### What you have to do
Which lines run from the one containing "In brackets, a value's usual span" through the end of the material? Transcribe them word for word, and only them.

Information provided START

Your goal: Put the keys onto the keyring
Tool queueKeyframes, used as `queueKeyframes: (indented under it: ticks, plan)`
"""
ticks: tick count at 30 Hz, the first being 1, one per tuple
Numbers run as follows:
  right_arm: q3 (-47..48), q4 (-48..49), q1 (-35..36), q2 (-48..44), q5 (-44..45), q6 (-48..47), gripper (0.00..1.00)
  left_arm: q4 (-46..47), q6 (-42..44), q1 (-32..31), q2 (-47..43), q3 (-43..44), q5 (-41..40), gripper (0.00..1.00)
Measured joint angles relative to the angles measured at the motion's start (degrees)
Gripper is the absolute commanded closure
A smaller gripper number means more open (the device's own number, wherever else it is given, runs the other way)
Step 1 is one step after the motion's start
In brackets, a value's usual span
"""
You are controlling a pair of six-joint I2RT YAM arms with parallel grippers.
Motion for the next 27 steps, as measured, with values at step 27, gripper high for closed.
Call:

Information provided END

### Reply to the task
In brackets, a value's usual span
"""
You are controlling a pair of six-joint I2RT YAM arms with parallel grippers.
Motion for the next 27 steps, as measured, with values at step 27, gripper high for closed.
Call:

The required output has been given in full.